Ruby Falls bills itself as a natural attraction, "Two hundred million years in the making." Most people associate waterfalls with the above ground, and to see one down there delightfully surprises them. It's like, "Wow, this isn't supposed to happen, but here it is, by itself in this big cave, and has been chilling here since longer than a I care to think about."
Which is why its a tragedy they make it so crowded, in-and-out, commericialised, and put in the lightshow and music and talking boxes and massive TV screen. That blows to pieces the loneliness and paradox of oddness and awesomeness. Gone also is the quiet sensation of walking in Lambert's footsteps, experiencing for the first time something big that no one's ever check out before, or been able to. You can't let yourself be suspend disbelief and imagine your group is the first, because there's all this stuff down there.
To imagine that the waterfall is fabricated, even if it only in part, removes any trace of the original value of going there. Not a shred left. Because then it's not doing it's own thing in there, letting you in on its own secret of itself for a little bit. It's not doing it's own thing; it isn't even its own thing; it's not even itself. There's no secret.

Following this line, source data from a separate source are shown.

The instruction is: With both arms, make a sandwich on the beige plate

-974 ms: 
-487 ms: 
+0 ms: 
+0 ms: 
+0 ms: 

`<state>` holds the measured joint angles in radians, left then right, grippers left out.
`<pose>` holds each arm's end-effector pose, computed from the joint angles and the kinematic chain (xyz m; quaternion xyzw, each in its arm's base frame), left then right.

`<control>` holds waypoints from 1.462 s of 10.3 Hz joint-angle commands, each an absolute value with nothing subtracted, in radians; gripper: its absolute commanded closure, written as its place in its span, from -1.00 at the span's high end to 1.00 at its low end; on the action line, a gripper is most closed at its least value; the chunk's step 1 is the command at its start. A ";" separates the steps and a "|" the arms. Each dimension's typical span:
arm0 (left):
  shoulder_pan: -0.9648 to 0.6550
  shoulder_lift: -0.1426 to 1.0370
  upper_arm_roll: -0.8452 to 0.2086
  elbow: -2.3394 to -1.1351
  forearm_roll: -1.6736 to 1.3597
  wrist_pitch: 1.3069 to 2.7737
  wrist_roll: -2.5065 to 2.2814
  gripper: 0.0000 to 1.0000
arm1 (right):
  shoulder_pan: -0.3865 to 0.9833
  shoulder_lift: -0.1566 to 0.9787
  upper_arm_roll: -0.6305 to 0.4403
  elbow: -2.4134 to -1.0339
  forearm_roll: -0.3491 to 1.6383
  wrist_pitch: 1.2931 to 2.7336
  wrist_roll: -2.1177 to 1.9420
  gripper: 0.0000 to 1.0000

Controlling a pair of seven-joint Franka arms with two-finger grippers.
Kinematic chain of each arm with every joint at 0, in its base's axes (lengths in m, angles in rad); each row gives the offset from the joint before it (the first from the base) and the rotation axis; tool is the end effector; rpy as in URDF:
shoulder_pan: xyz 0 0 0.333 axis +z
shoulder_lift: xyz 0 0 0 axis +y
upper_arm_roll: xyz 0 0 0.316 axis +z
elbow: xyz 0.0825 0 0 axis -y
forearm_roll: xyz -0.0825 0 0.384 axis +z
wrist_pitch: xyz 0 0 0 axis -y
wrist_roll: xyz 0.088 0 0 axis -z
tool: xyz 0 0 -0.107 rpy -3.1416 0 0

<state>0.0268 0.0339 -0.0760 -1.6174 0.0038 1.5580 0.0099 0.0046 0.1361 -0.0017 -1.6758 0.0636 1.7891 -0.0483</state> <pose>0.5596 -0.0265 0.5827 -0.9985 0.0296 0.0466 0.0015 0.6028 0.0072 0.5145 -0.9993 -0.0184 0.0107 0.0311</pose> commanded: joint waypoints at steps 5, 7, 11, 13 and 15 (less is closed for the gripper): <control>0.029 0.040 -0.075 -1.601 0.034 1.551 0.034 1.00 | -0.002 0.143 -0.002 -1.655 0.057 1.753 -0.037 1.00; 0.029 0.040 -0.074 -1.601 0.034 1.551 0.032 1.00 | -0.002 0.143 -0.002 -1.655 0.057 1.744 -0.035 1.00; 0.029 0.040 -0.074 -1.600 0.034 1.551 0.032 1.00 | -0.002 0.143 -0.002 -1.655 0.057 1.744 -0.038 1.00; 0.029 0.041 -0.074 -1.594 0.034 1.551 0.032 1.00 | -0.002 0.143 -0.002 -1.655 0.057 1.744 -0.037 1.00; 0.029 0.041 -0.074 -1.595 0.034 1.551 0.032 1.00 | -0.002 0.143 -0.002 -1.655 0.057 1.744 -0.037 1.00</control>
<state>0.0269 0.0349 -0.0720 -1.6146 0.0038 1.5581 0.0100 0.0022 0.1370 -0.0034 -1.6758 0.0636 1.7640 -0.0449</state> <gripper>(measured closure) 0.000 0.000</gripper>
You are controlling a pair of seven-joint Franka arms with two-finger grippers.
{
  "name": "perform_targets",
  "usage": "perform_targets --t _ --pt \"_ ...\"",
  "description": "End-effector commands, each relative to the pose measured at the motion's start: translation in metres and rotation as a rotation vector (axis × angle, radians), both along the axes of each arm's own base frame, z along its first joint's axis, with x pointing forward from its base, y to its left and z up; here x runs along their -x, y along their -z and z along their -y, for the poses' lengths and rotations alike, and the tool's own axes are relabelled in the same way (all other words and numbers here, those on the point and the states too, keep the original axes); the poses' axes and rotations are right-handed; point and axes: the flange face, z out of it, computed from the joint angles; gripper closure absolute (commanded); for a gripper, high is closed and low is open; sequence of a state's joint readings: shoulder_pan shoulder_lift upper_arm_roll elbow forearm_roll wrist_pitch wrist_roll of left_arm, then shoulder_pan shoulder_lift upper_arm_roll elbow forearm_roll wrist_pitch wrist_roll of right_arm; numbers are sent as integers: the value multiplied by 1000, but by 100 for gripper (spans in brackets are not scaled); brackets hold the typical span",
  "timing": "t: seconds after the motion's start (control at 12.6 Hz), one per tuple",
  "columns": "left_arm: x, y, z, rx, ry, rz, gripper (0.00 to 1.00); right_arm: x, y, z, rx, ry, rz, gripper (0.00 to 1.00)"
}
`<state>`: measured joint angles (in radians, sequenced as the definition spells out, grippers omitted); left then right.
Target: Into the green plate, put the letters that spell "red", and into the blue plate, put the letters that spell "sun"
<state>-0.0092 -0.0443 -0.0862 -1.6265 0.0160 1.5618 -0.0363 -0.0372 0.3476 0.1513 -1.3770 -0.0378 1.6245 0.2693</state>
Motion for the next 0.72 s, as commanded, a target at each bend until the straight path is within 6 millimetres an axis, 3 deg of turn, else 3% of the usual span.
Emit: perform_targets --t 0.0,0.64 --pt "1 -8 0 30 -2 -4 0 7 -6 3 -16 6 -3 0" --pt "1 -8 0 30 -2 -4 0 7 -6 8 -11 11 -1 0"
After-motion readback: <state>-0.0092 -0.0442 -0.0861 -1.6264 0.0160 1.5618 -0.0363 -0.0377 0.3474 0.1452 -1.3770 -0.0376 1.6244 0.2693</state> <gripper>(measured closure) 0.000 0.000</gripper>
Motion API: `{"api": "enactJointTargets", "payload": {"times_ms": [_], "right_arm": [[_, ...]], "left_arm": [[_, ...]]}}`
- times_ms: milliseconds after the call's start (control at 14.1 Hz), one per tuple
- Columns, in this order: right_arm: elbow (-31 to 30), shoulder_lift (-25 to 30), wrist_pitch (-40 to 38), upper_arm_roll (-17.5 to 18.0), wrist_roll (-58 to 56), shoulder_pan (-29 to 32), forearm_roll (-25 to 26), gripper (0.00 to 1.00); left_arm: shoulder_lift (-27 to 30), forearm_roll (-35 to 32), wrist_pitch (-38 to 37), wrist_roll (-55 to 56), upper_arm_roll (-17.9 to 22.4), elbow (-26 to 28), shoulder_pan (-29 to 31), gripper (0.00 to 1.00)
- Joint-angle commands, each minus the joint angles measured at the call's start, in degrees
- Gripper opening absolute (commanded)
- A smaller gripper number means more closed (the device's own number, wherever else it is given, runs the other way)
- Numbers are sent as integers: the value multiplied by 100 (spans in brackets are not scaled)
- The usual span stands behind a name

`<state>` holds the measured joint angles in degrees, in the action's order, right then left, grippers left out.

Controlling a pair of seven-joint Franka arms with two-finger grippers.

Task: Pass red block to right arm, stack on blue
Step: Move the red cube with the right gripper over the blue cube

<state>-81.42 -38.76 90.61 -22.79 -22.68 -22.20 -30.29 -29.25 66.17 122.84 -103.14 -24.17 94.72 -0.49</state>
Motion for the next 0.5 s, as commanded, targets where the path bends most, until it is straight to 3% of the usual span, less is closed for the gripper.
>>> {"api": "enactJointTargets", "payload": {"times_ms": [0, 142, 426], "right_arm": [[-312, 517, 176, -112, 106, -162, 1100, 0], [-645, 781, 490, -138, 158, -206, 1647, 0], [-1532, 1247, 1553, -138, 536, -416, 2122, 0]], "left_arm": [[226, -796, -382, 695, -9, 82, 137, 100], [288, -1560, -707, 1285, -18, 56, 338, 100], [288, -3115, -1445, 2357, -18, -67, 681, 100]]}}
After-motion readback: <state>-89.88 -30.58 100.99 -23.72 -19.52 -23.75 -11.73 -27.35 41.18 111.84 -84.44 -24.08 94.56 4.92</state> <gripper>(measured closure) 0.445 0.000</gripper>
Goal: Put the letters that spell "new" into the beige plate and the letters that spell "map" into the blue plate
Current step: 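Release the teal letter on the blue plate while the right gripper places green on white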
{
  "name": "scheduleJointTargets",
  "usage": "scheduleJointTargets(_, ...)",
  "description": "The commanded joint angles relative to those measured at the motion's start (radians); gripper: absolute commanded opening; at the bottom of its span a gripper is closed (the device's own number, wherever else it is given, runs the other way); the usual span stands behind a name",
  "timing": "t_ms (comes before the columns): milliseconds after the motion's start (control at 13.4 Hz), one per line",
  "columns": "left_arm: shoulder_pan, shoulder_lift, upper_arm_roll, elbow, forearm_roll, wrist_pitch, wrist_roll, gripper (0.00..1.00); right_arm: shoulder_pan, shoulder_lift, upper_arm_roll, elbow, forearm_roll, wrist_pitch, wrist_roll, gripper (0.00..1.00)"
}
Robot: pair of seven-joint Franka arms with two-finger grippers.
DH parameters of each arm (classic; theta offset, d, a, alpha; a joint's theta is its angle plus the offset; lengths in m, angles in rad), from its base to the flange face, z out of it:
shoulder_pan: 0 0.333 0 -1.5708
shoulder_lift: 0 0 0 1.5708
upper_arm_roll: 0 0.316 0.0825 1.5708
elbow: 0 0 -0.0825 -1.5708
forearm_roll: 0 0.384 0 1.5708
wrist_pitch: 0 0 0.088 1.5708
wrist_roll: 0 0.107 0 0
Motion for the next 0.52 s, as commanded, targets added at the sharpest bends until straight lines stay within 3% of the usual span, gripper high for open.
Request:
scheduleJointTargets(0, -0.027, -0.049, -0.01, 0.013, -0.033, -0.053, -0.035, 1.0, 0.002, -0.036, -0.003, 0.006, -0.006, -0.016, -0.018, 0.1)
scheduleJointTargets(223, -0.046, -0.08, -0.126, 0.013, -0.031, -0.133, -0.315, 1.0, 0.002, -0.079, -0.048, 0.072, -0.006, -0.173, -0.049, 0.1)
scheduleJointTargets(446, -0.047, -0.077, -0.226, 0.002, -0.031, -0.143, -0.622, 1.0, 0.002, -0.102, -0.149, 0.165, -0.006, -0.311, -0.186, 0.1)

That's why if I got to own Ruby Falls for a day everything would change, and the presentation style would change to sheer minimalism. No kitschy stuff, no lights, no sound, no corny jokes. Just a lantern, or maybe motion-activated lights to keep the bit around any group lit up (but just the walkway, not the spotlights or anything) plus maybe flashlights for folks or kids in the group if they want. Small groups. Guides that are friendly and informative but mainly just get everyone together in the feeling of it, gets people to the place so that they can do the secret thing themselves.
Up above in the castle thing (which is pretty cool, considering all the rock came from down in the shaft/cave) there should be a museum on stuff found down there, as well as way more info on the hydrology in the mountain, which I know nothing about but which sounds neat. That'd be an awesome spot, if only they'd do it right.